How Green Was My Valley (1941) / The Magic Bow (1946) / Marriage Story (2019) / Trio (1950) / Jumanji The Next Level (2019) / I Know Where I'm Going! (1945) / Tombstone (1993)

How Green Was My Valley (1941) Artistry suffuses every frame of Ford's expertly realized story of hope and loss (personal and community) in a Welsh mining community. Sentimental in the best sense, the collective talent in front and behind camera makes for supreme entertainment.


The Magic Bow (1946) Despite lengthy and captivating musical interludes, this Gainsborough biography of Paganini fails to realize its potential and feels curiously flat and fragmented. Without the flights of melodramatic fantasy, script and cast flounder amid the period artifice.

Marriage Story (2019) Intense, heartfelt, uncompromising detail of the breakdown of a marriage, alternating the cruelty and love still bounded in the relationship between two fragile, desperate people. Bravely vulnerable Scarlett  Johansson and Adam Driver provide emotion and dark humor.

Trio (1950) Somerset Maugham stories provide unassuming portraits of characters facing turning points in their lives. Detail and subtlety provide the most compelling strengths and gleaming visuals are evocative - and yet individual moments remain more persuasive than the whole. 
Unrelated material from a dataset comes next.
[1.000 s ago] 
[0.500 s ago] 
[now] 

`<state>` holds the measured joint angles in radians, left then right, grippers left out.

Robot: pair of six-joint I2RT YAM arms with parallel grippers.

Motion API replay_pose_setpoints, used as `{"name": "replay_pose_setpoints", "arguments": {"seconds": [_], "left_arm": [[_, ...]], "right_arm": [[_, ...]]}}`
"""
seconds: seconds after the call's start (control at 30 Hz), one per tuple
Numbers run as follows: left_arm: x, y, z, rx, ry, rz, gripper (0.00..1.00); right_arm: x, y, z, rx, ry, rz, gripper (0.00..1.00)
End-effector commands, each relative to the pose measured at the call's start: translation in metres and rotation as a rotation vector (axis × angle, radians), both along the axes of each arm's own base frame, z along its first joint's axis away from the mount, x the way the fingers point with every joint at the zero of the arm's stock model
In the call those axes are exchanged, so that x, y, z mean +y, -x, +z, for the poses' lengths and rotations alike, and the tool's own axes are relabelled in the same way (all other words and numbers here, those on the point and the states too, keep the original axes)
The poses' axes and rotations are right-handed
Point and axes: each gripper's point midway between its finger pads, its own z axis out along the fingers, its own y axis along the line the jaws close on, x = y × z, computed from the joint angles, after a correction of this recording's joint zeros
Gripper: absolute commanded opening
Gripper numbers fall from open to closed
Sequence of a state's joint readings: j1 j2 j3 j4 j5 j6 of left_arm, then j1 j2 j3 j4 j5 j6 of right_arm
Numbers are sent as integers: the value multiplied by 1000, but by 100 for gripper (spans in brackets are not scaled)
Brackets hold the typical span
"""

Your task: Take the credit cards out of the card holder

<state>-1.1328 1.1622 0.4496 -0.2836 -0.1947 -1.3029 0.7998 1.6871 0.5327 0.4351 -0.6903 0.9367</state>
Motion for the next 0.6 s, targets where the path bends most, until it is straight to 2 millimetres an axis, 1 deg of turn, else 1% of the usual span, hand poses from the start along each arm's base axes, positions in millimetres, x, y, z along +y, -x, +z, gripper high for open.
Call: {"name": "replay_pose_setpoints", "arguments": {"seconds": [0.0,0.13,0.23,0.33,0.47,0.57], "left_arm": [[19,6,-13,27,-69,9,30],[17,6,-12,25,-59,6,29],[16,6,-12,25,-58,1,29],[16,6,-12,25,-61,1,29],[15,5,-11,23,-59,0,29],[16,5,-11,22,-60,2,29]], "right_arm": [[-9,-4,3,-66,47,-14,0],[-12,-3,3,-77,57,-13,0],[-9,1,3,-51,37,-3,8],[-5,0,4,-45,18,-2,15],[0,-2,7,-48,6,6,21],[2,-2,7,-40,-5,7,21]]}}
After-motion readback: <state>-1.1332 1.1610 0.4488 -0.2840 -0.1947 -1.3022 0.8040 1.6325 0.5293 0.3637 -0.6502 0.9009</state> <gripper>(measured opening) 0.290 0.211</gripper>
Jumanji The Next Level (2019) In essence, a remake of the 2017 reimagining with the paucity of original ideas tempered by the likeable cast. Interest and comedy further enhanced by Awkwafina, Danny DeVito and Danny Glover, yet the narrative mechanics creak too easily into view.
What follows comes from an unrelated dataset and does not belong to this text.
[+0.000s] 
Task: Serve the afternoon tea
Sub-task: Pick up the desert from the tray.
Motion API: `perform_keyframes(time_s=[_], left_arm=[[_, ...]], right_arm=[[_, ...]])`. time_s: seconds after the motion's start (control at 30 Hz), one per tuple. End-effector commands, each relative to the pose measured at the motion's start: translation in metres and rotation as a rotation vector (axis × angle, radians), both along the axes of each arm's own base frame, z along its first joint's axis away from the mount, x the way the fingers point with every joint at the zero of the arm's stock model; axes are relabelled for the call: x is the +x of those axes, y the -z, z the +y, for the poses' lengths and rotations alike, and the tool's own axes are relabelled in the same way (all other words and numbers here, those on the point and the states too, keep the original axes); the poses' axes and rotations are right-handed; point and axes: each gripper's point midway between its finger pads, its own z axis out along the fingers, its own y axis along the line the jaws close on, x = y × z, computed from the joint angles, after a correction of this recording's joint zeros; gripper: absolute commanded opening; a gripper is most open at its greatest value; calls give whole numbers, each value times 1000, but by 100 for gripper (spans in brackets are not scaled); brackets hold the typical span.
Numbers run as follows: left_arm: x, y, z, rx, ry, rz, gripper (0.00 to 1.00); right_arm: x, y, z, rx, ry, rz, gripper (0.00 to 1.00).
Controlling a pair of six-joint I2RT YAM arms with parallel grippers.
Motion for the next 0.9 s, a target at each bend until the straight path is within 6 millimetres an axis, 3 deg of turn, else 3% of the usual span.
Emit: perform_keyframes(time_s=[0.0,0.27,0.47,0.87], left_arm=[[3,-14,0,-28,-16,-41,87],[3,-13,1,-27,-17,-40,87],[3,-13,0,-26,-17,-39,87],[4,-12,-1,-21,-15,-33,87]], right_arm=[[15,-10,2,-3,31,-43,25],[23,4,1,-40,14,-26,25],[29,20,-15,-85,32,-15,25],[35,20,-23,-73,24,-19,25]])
I Know Where I'm Going! (1945) There's a genuine rush embodied by Wendy Hiller's independent heroine who collides with the poetry of Scottish legend in bursts of humour, emotion and music. Beautifully shot, packed with memorable characters, an enduring fable that never dates.

Tombstone (1993) Aggressively cinematic and overtly emotional, a gloriously melodramatic tale that ties appealing performances to polished technical work and a rich, dramatically acute score by Bruce Broughton. A powerful, sensory experience in the cinema, it remains as exciting and moving in any realm.